Just below the niche where Sally had extricated the scallop was another yellow post-it. Katie pretended to inspect something that vaguely resembled a razor clam so that she could get a better look at what was written on it.
The slip, the yellow post-it: “He maketh the storm a calm, so that the waves thereof are still. Then are they glad because they be quiet; so he bringeth them unto their desired haven.”

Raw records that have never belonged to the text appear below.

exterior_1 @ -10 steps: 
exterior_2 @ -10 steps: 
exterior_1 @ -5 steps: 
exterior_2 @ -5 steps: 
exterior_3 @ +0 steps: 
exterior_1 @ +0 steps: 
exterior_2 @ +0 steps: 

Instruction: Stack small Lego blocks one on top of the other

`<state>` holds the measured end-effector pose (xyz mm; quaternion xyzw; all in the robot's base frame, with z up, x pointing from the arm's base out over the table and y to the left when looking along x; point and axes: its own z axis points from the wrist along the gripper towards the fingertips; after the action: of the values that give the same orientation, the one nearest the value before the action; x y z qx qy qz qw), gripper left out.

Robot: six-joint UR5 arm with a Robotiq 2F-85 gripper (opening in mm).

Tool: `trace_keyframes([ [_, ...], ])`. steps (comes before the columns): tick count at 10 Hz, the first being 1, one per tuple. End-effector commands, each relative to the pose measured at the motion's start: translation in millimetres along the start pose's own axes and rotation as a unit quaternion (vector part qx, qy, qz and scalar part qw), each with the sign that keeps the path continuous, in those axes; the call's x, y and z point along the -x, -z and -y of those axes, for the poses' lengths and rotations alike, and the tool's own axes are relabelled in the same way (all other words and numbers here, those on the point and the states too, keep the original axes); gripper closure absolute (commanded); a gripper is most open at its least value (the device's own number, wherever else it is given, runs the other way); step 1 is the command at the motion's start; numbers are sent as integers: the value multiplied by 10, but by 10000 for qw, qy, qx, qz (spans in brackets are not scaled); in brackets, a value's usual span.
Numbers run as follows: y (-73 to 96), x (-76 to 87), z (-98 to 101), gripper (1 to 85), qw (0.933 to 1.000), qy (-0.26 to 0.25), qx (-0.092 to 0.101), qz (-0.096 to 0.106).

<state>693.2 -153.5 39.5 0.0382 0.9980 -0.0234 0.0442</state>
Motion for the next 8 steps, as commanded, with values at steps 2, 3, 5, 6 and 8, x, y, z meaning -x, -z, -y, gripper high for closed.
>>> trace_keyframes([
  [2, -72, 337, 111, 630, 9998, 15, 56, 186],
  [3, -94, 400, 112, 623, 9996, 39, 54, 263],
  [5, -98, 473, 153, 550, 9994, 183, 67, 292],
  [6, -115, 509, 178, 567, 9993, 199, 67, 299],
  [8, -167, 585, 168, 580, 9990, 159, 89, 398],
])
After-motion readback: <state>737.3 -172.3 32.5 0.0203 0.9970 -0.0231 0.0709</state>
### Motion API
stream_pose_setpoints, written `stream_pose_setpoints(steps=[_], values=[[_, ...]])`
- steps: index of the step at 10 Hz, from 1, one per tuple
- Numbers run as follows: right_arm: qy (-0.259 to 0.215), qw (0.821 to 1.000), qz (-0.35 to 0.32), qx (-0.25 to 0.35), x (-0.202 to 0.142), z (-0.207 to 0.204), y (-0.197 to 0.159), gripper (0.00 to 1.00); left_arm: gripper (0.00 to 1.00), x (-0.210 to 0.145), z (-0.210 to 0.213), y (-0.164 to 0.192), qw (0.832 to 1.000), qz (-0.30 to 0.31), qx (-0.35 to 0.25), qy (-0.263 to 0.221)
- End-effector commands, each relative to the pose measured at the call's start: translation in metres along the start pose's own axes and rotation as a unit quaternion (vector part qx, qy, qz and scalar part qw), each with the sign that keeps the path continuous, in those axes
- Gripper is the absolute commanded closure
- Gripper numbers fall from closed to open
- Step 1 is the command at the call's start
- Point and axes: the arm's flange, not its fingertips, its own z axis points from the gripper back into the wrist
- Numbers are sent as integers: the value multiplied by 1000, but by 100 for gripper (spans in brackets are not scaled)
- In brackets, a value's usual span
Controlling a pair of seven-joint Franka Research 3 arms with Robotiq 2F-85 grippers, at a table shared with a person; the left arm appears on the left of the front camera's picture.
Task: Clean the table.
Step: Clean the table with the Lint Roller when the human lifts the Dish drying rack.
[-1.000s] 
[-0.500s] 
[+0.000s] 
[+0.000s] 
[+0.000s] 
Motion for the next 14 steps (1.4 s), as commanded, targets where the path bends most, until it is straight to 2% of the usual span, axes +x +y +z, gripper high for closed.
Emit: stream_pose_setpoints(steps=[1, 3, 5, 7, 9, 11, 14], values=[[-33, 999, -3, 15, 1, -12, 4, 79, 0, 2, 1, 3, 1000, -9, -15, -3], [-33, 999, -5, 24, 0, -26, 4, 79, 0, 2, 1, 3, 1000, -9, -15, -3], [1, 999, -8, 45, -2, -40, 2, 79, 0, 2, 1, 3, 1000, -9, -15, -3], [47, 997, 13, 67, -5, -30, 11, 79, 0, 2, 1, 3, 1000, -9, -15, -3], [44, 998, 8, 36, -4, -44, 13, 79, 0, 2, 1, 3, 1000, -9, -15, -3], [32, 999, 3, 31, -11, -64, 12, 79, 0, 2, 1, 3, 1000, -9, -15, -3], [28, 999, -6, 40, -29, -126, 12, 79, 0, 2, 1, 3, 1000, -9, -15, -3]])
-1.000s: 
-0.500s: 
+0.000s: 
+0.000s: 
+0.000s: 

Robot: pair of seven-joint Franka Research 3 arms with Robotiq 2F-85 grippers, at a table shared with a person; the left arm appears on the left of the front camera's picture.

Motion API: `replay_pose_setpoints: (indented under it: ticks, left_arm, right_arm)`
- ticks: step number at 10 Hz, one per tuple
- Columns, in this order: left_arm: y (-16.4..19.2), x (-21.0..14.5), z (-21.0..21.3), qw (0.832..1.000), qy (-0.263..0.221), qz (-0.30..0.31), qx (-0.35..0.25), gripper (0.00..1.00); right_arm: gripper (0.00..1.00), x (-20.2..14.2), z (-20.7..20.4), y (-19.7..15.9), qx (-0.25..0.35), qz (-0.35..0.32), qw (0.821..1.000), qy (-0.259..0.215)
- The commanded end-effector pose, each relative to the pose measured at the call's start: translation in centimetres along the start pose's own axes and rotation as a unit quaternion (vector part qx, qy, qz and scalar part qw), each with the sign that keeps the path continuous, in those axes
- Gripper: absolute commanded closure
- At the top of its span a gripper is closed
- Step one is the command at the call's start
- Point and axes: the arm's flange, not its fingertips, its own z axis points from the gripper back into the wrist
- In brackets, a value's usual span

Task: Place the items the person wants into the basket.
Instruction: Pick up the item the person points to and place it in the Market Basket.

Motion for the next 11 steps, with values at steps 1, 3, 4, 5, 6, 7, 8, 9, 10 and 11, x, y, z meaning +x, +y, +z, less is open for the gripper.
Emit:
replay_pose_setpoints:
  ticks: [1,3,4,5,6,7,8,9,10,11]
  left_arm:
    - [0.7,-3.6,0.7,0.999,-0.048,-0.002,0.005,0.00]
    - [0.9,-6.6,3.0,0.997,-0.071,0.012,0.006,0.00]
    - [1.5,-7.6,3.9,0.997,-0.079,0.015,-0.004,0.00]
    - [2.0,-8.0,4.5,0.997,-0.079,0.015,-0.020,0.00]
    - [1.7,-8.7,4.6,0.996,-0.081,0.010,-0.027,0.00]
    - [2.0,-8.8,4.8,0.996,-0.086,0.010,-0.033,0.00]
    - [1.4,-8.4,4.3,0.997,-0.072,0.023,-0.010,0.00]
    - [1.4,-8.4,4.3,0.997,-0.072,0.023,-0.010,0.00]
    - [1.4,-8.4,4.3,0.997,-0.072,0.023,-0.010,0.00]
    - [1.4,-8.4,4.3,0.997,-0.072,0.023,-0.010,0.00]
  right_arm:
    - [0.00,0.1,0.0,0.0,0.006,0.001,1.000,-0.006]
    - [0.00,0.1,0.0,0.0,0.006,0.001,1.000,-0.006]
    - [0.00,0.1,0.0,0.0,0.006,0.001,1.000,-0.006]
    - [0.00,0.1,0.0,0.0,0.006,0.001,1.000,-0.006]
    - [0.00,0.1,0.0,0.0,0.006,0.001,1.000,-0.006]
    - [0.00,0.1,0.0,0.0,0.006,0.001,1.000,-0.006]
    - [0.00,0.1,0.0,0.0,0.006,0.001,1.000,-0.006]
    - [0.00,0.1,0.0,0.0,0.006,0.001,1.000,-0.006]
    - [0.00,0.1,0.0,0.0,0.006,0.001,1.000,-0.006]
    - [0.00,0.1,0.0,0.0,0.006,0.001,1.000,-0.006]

Storm, calm, haven, The sea again. Man in control of, plus the storm. The Leitmotif. She couldn’t possibly excuse herself and go outside to take written notes. She’d just have to remember; after all, she considered herself a collector of tiny details that escaped the attention of others, only to be recycled later as integral parts of some universal parable, or a bold and unexpected deus ex machina.
Sally was happily burbling on about shells she’d seen, her rock polishing machine, how when she’d been in Hawaii, she’d found a tulip shell.
“Fasciolaria”, Bill corrected her. “They’re carnivores, too.”
Katie tuned him out, feverishly filing away detail after detail. The videocassette, lying on top of one of the piles of shells. “Famous Battles of the Second World War”. The historical angle again, everything part of a continuum, man, beast, animal, vegetable, mineral, shell. The notion that nothing can exist in a vacuum, wrenched from its source, and Bill, part of the chain, his delusions sanctified by history.
Another multiple, yellow post-it this time, four of them stuck together, top to bottom. Sally was blocking her view.
She pointed to a shell on a shelf directly in front of Sally. “That actually looks like a tooth” she said, carefully maneuvering Sally to the side with her elbow, perhaps a bit too insistently, so that she could get a clear look at the post-it. “See, this right here”. Bill came over to examine her discovery.
“These are actually extended teeth that can function as pry bars to pop open the protective plates of their food, barnacles, and so forth. The low, flattened shells of limpets are adapted to evenly distribute wave pressure.” Bill spoke calmly, lovingly, more to himself than Katie or Sally.
“…and behold there arose a great tempest in the sea, insomuch that the ship was covered with the waves: but he was asleep. And his disciples came to him, and awoke him, saying, Lord, save us: we perish. And he saith unto them, Why are ye fearful, O ye of little faith? Then he arose, and rebuked the winds and the sea; and there was a great calm. But the men marvelled, saying, What manner of man is this, that even the winds and the sea obey him!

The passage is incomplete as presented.